- Battle of Kashgar: Part of the Kumul Rebellion
| Date | ? 1933 – September 1933 |
| Location | Kashgar, Xinjiang |
| Result | Republic of China victory |

Belligerents
- Republic of China New 36th Division;: First East Turkestan Republic

Commanders and leaders
- Ma Zhancang Ma Shaowu: Nur Ahmad Jan Bughra Abdullah Bughra Osman Ali (Kirghiz) Timur Beg † Tawfiq Bay (WIA)

Strength
- 500 Hui Chinese and Han Chinese troops: Thousands of Turkic Muslim Uighur and Kirghiz fighters

Casualties and losses

= Battle of Kashgar (1933) =

1933 battle of the Kumul Rebellion

In 1933 Battle of Kashgar (喀什戰役), Gen.

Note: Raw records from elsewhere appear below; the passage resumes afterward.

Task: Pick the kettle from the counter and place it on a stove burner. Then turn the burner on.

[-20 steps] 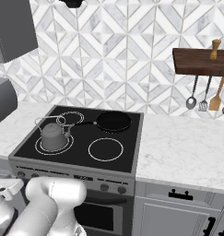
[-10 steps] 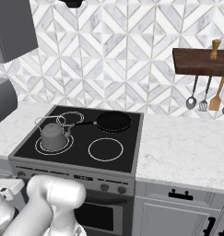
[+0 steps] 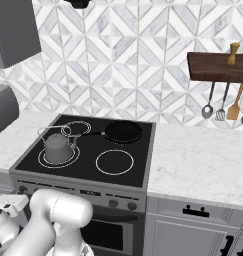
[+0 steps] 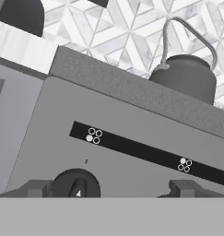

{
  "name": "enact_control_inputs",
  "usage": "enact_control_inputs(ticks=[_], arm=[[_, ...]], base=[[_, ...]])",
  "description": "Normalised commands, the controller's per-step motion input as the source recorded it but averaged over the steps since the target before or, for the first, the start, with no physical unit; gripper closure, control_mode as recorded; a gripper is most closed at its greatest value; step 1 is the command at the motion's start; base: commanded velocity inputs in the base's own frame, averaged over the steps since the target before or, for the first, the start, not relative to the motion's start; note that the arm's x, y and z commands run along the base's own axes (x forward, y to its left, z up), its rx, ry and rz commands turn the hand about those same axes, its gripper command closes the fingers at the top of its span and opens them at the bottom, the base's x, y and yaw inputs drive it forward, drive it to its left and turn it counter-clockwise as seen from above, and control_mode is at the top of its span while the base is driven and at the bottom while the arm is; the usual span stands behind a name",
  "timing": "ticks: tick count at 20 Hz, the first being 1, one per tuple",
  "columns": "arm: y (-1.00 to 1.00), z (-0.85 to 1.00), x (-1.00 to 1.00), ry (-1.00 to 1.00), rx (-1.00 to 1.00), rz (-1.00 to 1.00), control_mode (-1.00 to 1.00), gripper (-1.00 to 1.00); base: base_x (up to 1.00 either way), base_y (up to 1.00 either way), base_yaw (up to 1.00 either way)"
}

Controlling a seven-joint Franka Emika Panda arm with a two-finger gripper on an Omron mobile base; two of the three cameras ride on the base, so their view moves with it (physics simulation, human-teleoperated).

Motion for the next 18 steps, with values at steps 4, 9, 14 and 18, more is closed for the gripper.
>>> enact_control_inputs(ticks=[4, 9, 14, 18], arm=[[0.15, -0.15, 0.03, 0.00, 0.00, 0.00, -1.00, -1.00], [0.12, -0.06, 0.05, 0.00, 0.00, 0.00, -1.00, -1.00], [0.07, -0.07, 0.12, -0.01, 0.00, 0.00, -1.00, -1.00], [0.00, -0.09, 0.15, -0.01, 0.00, 0.00, -1.00, -1.00]], base=[[0.00, 0.00, 0.00], [0.00, 0.00, 0.00], [0.00, 0.00, 0.00], [0.00, 0.00, 0.00]])
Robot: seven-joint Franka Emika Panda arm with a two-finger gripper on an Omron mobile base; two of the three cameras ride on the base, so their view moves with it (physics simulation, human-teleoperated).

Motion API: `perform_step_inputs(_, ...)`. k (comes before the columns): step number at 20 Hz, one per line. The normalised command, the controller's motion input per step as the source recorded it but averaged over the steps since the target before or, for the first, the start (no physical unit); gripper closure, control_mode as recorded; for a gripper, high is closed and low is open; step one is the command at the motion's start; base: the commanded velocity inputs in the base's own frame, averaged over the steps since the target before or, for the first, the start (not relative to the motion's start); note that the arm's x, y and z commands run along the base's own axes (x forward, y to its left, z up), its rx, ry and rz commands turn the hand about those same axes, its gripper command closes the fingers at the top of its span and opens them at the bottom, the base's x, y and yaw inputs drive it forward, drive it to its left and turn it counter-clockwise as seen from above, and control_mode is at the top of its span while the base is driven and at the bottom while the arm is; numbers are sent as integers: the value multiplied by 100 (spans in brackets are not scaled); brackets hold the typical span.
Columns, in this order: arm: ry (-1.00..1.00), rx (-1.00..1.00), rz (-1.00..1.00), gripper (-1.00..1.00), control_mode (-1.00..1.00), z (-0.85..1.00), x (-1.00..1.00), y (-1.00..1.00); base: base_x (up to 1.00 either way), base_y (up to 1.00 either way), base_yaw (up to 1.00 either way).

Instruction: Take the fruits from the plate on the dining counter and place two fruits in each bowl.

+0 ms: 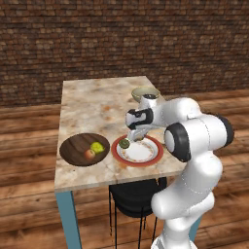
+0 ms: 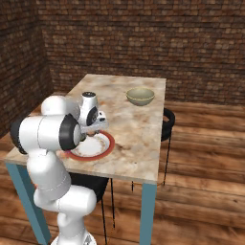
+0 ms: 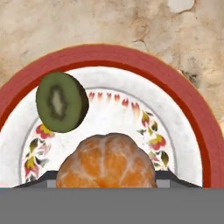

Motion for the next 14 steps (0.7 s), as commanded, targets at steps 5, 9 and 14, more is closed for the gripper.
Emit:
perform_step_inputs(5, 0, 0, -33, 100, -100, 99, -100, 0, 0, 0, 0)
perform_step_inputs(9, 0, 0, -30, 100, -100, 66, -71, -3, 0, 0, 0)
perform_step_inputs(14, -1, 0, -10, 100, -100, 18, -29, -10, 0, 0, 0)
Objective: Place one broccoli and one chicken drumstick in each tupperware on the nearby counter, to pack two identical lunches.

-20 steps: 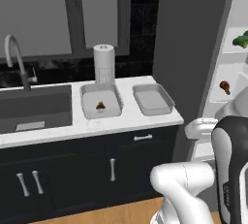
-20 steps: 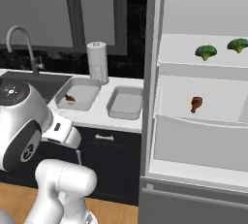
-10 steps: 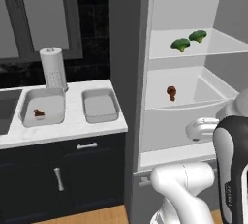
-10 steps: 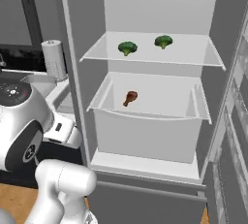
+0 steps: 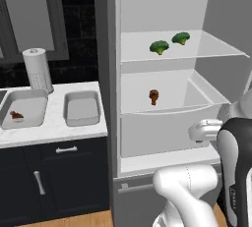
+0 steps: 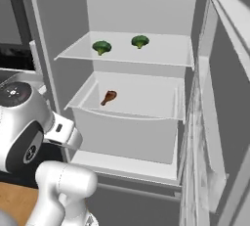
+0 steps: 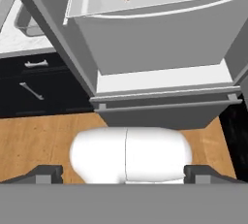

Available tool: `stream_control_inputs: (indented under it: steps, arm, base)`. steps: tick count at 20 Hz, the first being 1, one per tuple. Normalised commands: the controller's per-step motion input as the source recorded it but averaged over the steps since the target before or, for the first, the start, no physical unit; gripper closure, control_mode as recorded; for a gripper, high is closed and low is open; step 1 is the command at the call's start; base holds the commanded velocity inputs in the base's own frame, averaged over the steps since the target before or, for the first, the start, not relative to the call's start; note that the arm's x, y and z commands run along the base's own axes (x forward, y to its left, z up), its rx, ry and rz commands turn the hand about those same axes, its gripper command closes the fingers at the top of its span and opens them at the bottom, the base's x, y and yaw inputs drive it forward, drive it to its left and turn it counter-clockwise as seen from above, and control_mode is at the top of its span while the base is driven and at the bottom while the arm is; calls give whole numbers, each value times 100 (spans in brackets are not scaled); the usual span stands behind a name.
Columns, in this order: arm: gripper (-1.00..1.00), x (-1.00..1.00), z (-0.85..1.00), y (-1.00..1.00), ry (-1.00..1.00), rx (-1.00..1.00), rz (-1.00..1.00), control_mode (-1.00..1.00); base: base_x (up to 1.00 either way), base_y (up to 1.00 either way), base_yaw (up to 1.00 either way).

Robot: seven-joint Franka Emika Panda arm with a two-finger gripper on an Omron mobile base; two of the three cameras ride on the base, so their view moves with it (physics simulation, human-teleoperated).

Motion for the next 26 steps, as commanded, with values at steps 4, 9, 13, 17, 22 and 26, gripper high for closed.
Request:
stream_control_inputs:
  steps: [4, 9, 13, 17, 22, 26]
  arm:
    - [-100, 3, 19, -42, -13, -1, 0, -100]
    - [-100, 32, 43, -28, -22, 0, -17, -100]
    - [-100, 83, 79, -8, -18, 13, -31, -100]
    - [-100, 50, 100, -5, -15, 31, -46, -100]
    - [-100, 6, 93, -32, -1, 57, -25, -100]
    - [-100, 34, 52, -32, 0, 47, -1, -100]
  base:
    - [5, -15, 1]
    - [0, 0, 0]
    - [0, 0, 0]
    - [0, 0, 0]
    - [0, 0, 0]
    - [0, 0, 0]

Ma Zhancang signed a secret agreement with the daotai of Kashgar, Ma Shaowu, and his Chinese Muslim troops joined the Han Chinese garrison inside the yamen in Kashgar and helped them repulse Uighur and Kirghiz attacks led by Abdullah Bughra. Turkic Uighur and Kirghiz forces led by the Uighur Timur Beg had been attacking Chinese Muslim villages and pillaging them. During the fighting Timur Beg was shot and then beheaded by Ma Zhancang's forces, his head being put on display at the Idgah mosque. When more Chinese Muslim troops arrived, they reinforced the Chinese garrison inside Kashgar. Osman Ali, the Kirghiz rebel, attempted to attack the yamen, but was driven back with heavy losses. He then proceeded to loot the city.

On September 26, 1933, the Syrian Arab Tawfiq Bay led a Turkic force against the Chinese Muslims in Kashgar new city. Ma Zhancang repulsed the attack after very heavy fighting, and wounded Tawfiq Bay.